* _About this task_
Repeat the whole listing word for word, skipping pictures.

*-*-*

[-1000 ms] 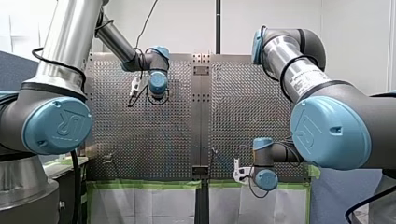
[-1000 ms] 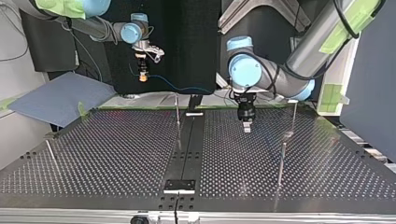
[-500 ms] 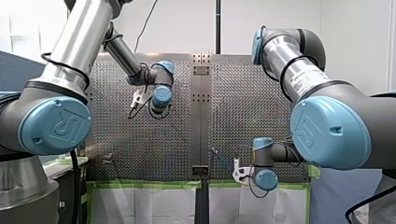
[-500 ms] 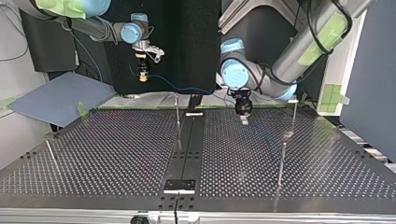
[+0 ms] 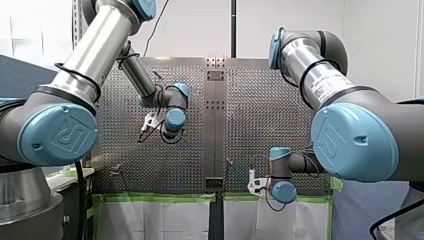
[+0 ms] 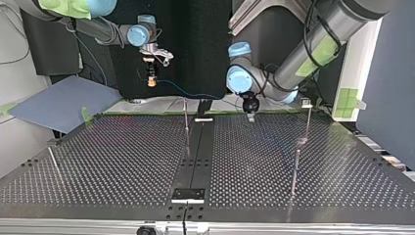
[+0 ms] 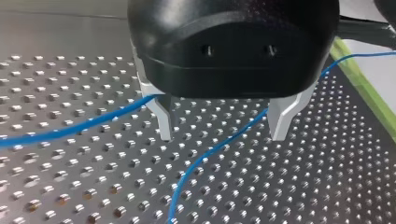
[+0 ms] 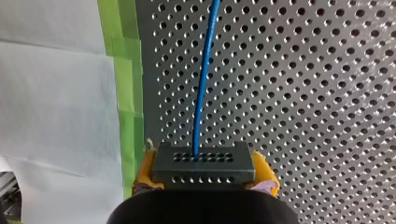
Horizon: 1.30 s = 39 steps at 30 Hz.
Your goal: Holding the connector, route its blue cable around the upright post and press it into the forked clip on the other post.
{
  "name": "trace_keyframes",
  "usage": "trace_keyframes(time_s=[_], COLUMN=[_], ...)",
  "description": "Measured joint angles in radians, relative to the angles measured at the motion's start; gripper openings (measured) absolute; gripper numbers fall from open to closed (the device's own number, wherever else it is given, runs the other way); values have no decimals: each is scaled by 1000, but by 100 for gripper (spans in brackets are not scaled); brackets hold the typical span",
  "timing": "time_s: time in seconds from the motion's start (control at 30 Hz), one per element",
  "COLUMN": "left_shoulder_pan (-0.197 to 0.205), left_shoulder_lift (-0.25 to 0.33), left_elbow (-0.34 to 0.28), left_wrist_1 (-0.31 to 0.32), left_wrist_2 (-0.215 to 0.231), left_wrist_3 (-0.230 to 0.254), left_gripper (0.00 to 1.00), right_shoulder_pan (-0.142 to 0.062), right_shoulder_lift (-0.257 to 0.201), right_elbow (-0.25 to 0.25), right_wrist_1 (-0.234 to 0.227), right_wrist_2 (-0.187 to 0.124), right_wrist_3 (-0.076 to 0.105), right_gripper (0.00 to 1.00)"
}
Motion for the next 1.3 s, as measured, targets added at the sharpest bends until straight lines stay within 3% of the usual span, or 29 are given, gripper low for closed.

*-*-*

* _Solution below_
[-1000 ms] 
[-1000 ms] 
[-500 ms] 
[-500 ms] 
[+0 ms] 
[+0 ms] 
[+0 ms] 
[+0 ms] 
Horizon: 1.30 s = 39 steps at 30 Hz.
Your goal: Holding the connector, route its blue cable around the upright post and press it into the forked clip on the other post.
{
  "name": "trace_keyframes",
  "usage": "trace_keyframes(time_s=[_], COLUMN=[_], ...)",
  "description": "Measured joint angles in radians, relative to the angles measured at the motion's start; gripper openings (measured) absolute; gripper numbers fall from open to closed (the device's own number, wherever else it is given, runs the other way); values have no decimals: each is scaled by 1000, but by 100 for gripper (spans in brackets are not scaled); brackets hold the typical span",
  "timing": "time_s: time in seconds from the motion's start (control at 30 Hz), one per element",
  "COLUMN": "left_shoulder_pan (-0.197 to 0.205), left_shoulder_lift (-0.25 to 0.33), left_elbow (-0.34 to 0.28), left_wrist_1 (-0.31 to 0.32), left_wrist_2 (-0.215 to 0.231), left_wrist_3 (-0.230 to 0.254), left_gripper (0.00 to 1.00), right_shoulder_pan (-0.142 to 0.062), right_shoulder_lift (-0.257 to 0.201), right_elbow (-0.25 to 0.25), right_wrist_1 (-0.234 to 0.227), right_wrist_2 (-0.187 to 0.124), right_wrist_3 (-0.076 to 0.105), right_gripper (0.00 to 1.00)"
}
Motion for the next 1.3 s, as measured, targets added at the sharpest bends until straight lines stay within 3% of the usual span, or 29 are given, gripper low for closed.

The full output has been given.